SUBROC was one of several weapons recommended for implementation by Project Nobska, a 1956 summer study on submarine warfare. Development began in 1958, with the technical evaluation being completed in 1963. SUBROC reached Initial Operation Capability (IOC) aboard the attack submarine Permit in 1964. When SUBROC reached IOC, the US Navy's admiral in charge of weapons procurement stated that SUBROC was "…a more difficult technical problem than Polaris."

==Operation==
SUBROC could be launched from a 21-inch submarine torpedo tube. After launch, the solid fuel rocket motor fired and SUBROC rose to the surface. The attitude then changed and SUBROC flew to its destination following a predetermined ballistic trajectory. At a predetermined time in the trajectory, the reentry vehicle (containing the warhead) separated from the solid fuel motor. The low kiloton (Note: The yield of this weapon remains classified. Public sources have given yields from 5 to 250 ktTNT) W55 nuclear depth bomb dropped into the water and sank rapidly to detonate near its target. A direct hit was not necessary.

The W55 was 13 inch in diameter, 39.4 in long, and weighed 465 lb. Some sources suggest the W55 evolved from the experimental bomb tested in the Hardtack I Olive nuclear test on July 22, 1958, which had a full two-stage yield estimated at 202 kilotons. Researcher Chuck Hansen claims based on his US nuclear program research that the W55 and W58 warheads shared a common primary or fission first stage named Kinglet.
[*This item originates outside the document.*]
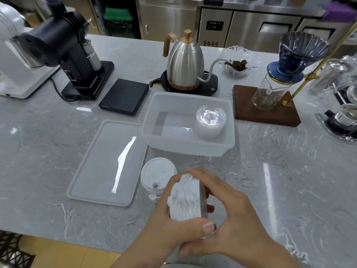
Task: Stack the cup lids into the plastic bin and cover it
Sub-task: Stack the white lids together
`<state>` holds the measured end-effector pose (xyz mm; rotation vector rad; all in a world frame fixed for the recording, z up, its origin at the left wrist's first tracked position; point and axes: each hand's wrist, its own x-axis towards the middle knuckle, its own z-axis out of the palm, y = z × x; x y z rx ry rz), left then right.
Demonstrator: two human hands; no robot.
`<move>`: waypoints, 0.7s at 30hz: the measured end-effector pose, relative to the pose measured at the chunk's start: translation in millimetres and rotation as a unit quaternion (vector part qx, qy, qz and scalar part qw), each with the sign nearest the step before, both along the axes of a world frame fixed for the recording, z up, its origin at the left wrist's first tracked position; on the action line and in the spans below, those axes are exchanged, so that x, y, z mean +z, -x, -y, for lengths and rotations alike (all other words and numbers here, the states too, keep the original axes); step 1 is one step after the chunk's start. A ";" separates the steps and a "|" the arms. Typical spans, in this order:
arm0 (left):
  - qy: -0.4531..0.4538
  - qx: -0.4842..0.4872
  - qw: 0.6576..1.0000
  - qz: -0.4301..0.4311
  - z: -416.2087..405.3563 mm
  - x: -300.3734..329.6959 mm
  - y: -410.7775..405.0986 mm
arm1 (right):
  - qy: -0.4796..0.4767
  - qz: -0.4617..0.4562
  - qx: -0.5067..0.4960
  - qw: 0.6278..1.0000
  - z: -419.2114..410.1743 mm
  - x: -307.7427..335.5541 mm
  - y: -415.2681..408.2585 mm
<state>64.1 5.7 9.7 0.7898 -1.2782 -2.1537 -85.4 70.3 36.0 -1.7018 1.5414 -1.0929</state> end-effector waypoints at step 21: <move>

SUBROC's tactical use was as an urgent-attack long-range weapon for time-urgent submarine targets that could not be attacked with any other weapon without betraying the position of the launching submarine by calling for an air-strike, or where the target was too distant to be attacked quickly with a torpedo launched from the submarine. The tactical rationale for SUBROC was similar to that for ASROC or Ikara. An added advantage was that SUBROC's approach to the target was not detectable by the target in time to take evasive action, although the warhead yield would appear to make evasive maneuvers unrealistic. However, SUBROC was less flexible in its use than Ikara or ASROC: since its only payload was a nuclear warhead, it could not be used to provide stand-off fire in a conventional (i.e., non-nuclear) engagement.

SUBROC production ended in 1968. SUBROC was never used in combat, and all 285 W55 warheads were decommissioned in 1990 following the end of the Cold War. Because the nuclear warhead was an integral part of the weapon, SUBROC could not be exported to other navies, and there is no evidence that any were supplied to other NATO allies under the well-established arrangements for supplying other dual-key nuclear weapons. In 1980 a planned successor, the UUM-125 Sea Lance, was authorized. In 1982 the contract was awarded to Boeing. The system and its W89 warhead were cancelled in 1990 at the end of the Cold War.